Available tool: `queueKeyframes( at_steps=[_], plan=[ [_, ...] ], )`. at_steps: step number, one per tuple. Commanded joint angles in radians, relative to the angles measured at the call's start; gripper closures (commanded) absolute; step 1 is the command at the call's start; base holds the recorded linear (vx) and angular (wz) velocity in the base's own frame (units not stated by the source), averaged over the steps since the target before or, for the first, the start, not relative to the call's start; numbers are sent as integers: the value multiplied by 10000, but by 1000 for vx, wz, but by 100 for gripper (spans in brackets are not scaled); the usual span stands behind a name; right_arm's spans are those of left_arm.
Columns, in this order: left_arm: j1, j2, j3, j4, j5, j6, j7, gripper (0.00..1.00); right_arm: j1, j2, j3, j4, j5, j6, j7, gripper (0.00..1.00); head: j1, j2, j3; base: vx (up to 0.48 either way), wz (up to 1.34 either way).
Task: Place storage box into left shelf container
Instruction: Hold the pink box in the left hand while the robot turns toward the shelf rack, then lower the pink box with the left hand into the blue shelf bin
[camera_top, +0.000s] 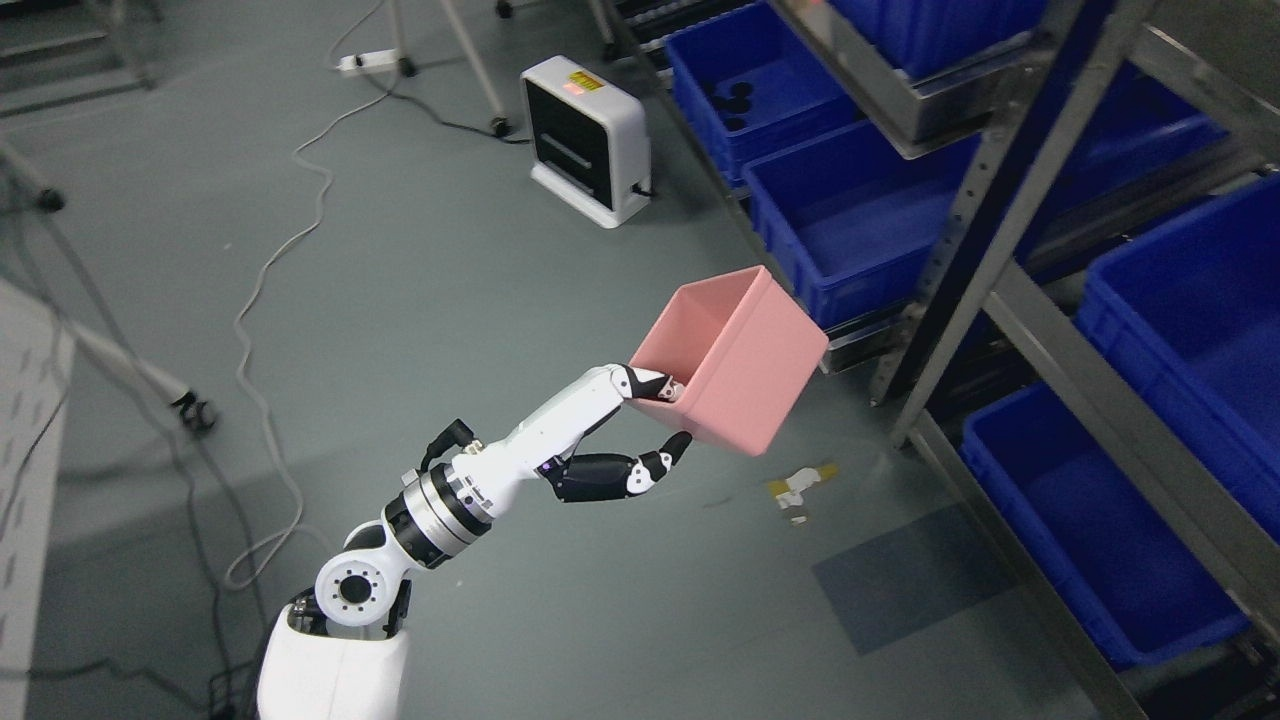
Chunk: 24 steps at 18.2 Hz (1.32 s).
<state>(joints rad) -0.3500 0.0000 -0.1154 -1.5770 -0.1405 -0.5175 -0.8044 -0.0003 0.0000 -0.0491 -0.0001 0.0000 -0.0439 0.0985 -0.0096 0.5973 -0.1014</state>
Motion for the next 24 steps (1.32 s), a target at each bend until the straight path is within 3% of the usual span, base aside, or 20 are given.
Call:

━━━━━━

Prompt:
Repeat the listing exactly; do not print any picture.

Your solution:
Available tool: `queueKeyframes( at_steps=[_], plan=[ [_, ...] ], )`. at_steps: step number, one per tuple. Commanded joint angles in radians, relative to the angles measured at the call's start; gripper closures (commanded) absolute; step 1 is the command at the call's start; base holds the recorded linear (vx) and angular (wz) velocity in the base's own frame (units not stated by the source), averaged over the steps since the target before or, for the first, the start, not relative to the call's start; numbers are sent as integers: the value multiplied by 10000, but by 1000 for vx, wz, but by 100 for gripper (spans in brackets are not scaled); the usual span stands behind a name; right_arm's spans are those of left_arm.
Columns, in this order: left_arm: j1, j2, j3, j4, j5, j6, j7, gripper (0.00..1.00); right_arm: j1, j2, j3, j4, j5, j6, j7, gripper (0.00..1.00); head: j1, j2, j3; base: vx (up to 0.48 either way), wz (up to 1.34 either way).
Task: Place storage box into left shelf container
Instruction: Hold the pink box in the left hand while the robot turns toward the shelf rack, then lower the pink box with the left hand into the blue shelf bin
[camera_top, +0.000s] 
Chunk: 24 steps at 18.2 Hz (1.32 s).
<state>(joints rad) -0.3500 0.0000 -0.1154 -1.5770 -0.1405 -0.5175 -0.8044 -0.0003 0.0000 -0.0491 -0.0001 0.0000 -0.0439 0.0985 -0.0096 0.5973 -0.1014</state>
Motion for the next 24 steps (1.32 s), a target at each bend until the straight path is within 3% of the usual span, base aside, or 20 are given.
Call:

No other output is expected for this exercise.